Sewell Facilities Management celebrate quarter-century milestone of working in partnership
By Phil Ascough
This year, we celebrate our 25th birthday and to mark the occasion, Phil Ascough looks back at the last 25 years at Sewell Facilities Management:
As they reach their historic quarter-century milestone a fair question for the team at Sewell FM might be whether they, as a business, have achieved the “day one” quality standard which they set for the schools, health centres and other buildings in their care.
In truth, they have exceeded it. By any measurement you apply, the company is hitting targets, setting new ones and doing really well at things that weren’t even invented when it started.
Take facilities management itself. The sector barely existed in the UK when the directors of Sewell Group decided in 1994 to partner with another Hull firm, Cleaning & Paper Disposables Ltd. Paul Sewell, now Chairman of Sewell Group, had come across the concept while on holiday in Florida and saw it as something which could add value to the work of his construction business.
The new company was launched on the basis of potential, and a flick through the Yellow Pages at the time showed there were no other FM companies to learn from. So the approach was one of caution, with one man and his tools drawing on the staff and sub-contractors of Sewell Group and CPD as and when required.
Mick Coxon was there from the start, left for a few years and then went back. Now a Mobile Maintenance Engineer, he remembers their repertoire.
He said: “We looked after any maintenance that came up, central heating systems, bathrooms, plumbing and heating. It was just me and some contractors and it was like that for the first few months and then we started to get other contracts. Hull Daily Mail, EWS railways, various housing associations, bigger projects than we had worked on before.”

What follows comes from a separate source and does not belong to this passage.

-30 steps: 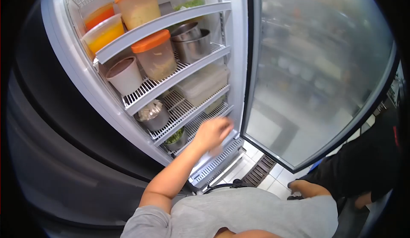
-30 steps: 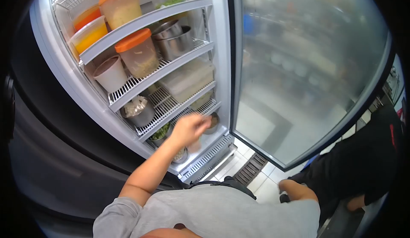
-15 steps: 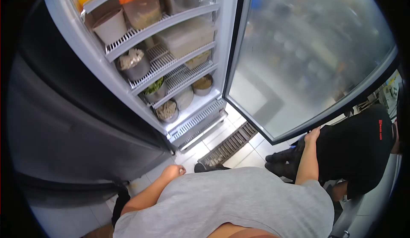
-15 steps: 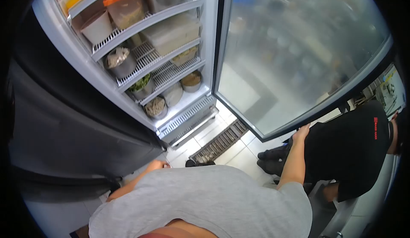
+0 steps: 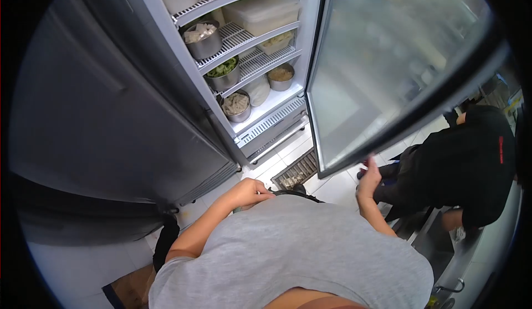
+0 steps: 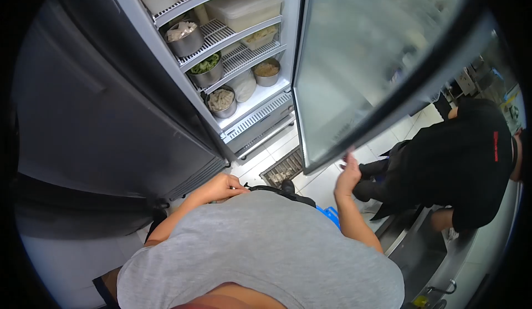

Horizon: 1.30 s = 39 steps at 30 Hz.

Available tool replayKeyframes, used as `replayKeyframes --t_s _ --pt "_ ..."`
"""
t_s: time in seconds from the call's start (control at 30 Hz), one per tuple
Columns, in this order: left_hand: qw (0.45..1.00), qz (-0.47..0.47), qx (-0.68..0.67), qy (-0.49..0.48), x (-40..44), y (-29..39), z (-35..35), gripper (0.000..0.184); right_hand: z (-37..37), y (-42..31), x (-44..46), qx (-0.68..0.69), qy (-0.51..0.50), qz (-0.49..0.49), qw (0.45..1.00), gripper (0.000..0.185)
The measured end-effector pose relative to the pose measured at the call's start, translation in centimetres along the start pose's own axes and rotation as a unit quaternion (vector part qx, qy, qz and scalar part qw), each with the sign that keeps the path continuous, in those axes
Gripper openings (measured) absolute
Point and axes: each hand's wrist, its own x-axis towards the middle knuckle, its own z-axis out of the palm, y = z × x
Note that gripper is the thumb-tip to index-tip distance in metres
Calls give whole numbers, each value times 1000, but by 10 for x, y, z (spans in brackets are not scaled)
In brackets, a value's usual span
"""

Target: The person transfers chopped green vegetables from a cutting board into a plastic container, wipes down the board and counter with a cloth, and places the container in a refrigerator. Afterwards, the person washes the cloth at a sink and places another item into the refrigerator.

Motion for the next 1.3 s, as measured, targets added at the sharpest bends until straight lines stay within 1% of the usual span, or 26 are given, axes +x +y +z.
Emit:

A significant one-off job in the mid-1990s was the clean-up after a major fire at the Waterfront Hotel and nightclub in Hull. But it was the lower profile deal with BP Chemicals to look after the sports and social club at Saltend and Lambert House, their private hotel in Hedon, which was described at the time as the tip of the iceberg, partly because of the scale of BP’s operations in the Hull area but mainly because it showed that the penny had dropped.
BP acknowledged that they were great at producing chemicals but didn’t afford the same priority to their ancillary areas. Other prominent local businesses including the Royal Station Hotel and Princes Quay Shopping Centre bought into the FM philosophy. The game-changer came in 1999 with Sewell Group’s confirmation as the preferred bidder for the 25-year agreement to design, build, finance and operate Victoria Dock school in Hull – the first in the UK to be provided under the Private Finance Initiative (PFI).
Martin Stead is another who left Sewell Group to gain experience of different disciplines and later returned. He first joined the company in 1993 as a management apprentice, relishing the move from school straight to a building site.
He said: “It was sink or swim, communicating with experienced trades people who were significantly older than me.”
Martin swam. The company put him through university and he broadened his horizons working as a quantity surveyor in Australia and then for UK construction giant Birse, helping them build the KC Stadium and, on completion, burying his battered shoes in the embankment behind the East Stand. His return to Sewell Group in 2007 and his subsequent elevation to the role of Managing Director of Sewell FM came as the company was about to take off. In the seven years which followed, the workforce grew from below 10 to more than 100.
Martin said: “By 2007 Sewell FM was fairly well established. They had Victoria Dock School, three schools in York and the first three health centres opened under the NHS Local Improvement Finance Trust (LIFT) initiative.
“The beauty of the business is the longevity of the work. Contracts of 25 years enable you to make long term decisions about how you will do things and the investment you will commit. In exchange for that security, the risk of the building not being operational is passed down to us. If it’s not operational we are penalised financially. It’s in our interests to keep the buildings as well maintained as possible.”
Hence that commitment to day one quality, and with it the evidence to present to critics of PFI – the system works if it is implemented properly.
Martin said: “I would challenge anyone to go down to Victoria Dock Primary School 20 years after it was built and guess the age of it, because it is looked after so well. The key is that we are a local business and we can’t afford to do a shoddy job because people know where we are.
“The other aspect is the relationship between the construction company and the FM company. If that’s done well you can allow the FM company to influence the construction, with the focus on quality and making sure that things are not going to break down and are still well maintained. Where PFI doesn’t work well is where that relationship isn’t very strong.
“We could probably have achieved higher profitability if we had taken a different approach but we wouldn’t have had the same level of repeat business and the commercial market would dictate that we couldn’t perform as we want to perform. We would have had more problems.
“Experiencing our approach with my team on a daily basis is really important. I have had various back to the floor days and I can confirm that cleaning is hard work. If you are asking a cleaner to clean a foundation stage classroom in a certain amount of time you need to stand alongside them and see the challenges, like picking Play Doh out of the carpet!
“We want to expand geographically and we are working on that. We would still stick to our guiding principles, working with someone rather than for someone.”